One of downtown Baltimore’s largest hotels has been bought back by its lender for $30 million.
The Renaissance Baltimore Harborplace Hotel at 110 South St. sold at a foreclosure auction on Wednesday to DF VII REIT Holdings LLC, an affiliate of Torchlight Investors.
“At the end of the day, the lender did buy it back,” confirmed Michael G. Gallerizzo of The Law Offices of Gebhardt & Smith LLP, the substitute trustee.

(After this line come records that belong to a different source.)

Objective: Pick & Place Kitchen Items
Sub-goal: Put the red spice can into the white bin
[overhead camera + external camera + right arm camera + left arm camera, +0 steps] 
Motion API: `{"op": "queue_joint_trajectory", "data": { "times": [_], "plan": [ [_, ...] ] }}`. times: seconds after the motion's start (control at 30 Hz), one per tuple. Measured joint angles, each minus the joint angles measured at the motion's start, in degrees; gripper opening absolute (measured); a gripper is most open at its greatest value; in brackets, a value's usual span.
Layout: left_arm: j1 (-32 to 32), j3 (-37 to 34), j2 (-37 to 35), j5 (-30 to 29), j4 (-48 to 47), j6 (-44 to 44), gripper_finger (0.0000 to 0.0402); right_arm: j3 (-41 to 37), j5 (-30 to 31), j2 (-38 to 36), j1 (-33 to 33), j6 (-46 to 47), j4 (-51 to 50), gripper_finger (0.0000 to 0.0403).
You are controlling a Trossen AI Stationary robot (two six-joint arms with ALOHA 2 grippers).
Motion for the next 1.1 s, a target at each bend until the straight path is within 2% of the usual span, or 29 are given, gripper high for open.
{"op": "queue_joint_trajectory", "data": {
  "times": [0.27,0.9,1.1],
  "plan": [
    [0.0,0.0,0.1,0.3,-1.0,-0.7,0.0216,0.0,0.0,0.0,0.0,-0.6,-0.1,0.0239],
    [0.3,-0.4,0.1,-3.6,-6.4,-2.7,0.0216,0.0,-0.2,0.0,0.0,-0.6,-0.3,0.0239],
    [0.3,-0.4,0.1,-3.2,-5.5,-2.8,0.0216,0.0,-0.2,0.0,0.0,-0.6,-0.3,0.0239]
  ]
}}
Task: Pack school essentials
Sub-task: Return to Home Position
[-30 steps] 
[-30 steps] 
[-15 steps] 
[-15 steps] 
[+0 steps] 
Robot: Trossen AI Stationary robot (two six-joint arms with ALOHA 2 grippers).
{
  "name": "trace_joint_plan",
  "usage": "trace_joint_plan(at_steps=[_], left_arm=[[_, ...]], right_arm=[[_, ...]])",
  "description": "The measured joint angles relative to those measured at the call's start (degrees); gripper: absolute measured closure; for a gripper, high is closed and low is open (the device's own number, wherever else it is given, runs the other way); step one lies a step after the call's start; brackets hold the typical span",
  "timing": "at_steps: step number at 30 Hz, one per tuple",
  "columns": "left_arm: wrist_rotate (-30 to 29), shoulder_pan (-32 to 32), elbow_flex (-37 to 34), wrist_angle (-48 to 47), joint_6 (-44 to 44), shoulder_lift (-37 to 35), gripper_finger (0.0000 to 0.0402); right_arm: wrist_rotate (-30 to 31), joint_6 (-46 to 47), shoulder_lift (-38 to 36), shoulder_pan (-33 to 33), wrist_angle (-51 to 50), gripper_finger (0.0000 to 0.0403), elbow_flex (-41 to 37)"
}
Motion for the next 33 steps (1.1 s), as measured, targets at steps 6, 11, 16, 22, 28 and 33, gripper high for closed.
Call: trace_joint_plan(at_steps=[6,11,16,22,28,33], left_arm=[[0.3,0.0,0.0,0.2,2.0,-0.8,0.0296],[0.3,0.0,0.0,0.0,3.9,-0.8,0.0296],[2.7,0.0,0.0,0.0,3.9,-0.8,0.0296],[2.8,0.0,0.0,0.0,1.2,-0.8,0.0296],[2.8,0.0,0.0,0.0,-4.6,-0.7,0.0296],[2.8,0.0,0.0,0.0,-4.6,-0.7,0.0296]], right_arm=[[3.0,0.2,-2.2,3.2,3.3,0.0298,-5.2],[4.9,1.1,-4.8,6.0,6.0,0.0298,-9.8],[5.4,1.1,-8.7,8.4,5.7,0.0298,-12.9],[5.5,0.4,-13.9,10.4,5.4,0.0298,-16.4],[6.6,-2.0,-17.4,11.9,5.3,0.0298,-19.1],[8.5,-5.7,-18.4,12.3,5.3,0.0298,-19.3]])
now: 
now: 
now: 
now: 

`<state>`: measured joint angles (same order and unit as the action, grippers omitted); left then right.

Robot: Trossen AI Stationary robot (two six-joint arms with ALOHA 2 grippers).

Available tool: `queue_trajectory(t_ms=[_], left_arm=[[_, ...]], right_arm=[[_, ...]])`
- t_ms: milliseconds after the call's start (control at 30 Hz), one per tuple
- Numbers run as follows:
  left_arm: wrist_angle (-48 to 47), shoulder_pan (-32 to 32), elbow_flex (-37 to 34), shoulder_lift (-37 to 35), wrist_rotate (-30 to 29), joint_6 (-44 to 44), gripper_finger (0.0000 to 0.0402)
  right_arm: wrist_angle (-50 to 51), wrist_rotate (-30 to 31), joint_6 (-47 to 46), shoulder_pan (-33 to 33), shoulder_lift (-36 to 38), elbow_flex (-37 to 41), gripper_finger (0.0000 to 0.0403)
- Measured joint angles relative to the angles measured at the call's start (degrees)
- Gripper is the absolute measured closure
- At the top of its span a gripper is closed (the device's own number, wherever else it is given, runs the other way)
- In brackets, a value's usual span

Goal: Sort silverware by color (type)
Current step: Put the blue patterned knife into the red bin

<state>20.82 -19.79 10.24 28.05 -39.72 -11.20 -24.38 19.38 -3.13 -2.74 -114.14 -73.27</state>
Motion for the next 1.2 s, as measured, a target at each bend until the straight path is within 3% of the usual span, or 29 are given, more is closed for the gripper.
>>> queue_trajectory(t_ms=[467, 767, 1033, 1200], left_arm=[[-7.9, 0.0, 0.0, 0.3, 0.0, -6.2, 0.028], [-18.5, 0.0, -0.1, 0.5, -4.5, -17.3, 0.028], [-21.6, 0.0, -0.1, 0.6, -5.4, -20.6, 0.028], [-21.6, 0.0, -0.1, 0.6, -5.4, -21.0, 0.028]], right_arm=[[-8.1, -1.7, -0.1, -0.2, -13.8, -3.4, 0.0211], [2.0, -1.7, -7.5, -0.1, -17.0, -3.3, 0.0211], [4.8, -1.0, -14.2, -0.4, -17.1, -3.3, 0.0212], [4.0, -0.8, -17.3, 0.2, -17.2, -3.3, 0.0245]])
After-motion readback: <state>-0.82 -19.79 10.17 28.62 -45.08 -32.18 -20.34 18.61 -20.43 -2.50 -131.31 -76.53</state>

Bill Hudson of Atlantic Auctions Inc. conducted the sale in front of the Clarence M. Mitchell Jr. Courthouse on Calvert Street, as about a dozen people watched. Prospective bidders were required to bring a check for $1 million or that amount in cash in order to bid. Hudson started the bidding at $30 million, and the substitute trustee submitted the only offer.
According to a legal ad prepared for the auction, the hotel is a multi-story, full-service lodging facility that “is believed to” contain 622 guest rooms; a restaurant and lounge; an indoor pool and whirlpool; a fitness center; a business center; meeting rooms and banquet spaces. Many of the guest rooms have unobstructed views of Baltimore’s Inner Harbor.
The hotel opened in 1988 as part of a mixed-use development that was designed by the Zeidler Roberts Partnership and also contains an office tower, a shopping mall called The Gallery at Harborplace, and an underground garage, which were not part of the auction.
The hotel also has an address of 202 E. Pratt St and was initially called the Stouffer Harborplace Hotel. An affiliate of The Buccini/Pollin Group, based in Delaware, acquired the hotel portion of the development in July of 2020 for $80 million.
Foreclosure proceedings began last year after the owner defaulted on a $71 million loan. GF Hotels & Resorts of Philadelphia was named to operate the hotel after a Baltimore City Circuit judge ordered it into receivership in December. Wednesday’s sale still needs to be ratified by the Circuit Court before it becomes final.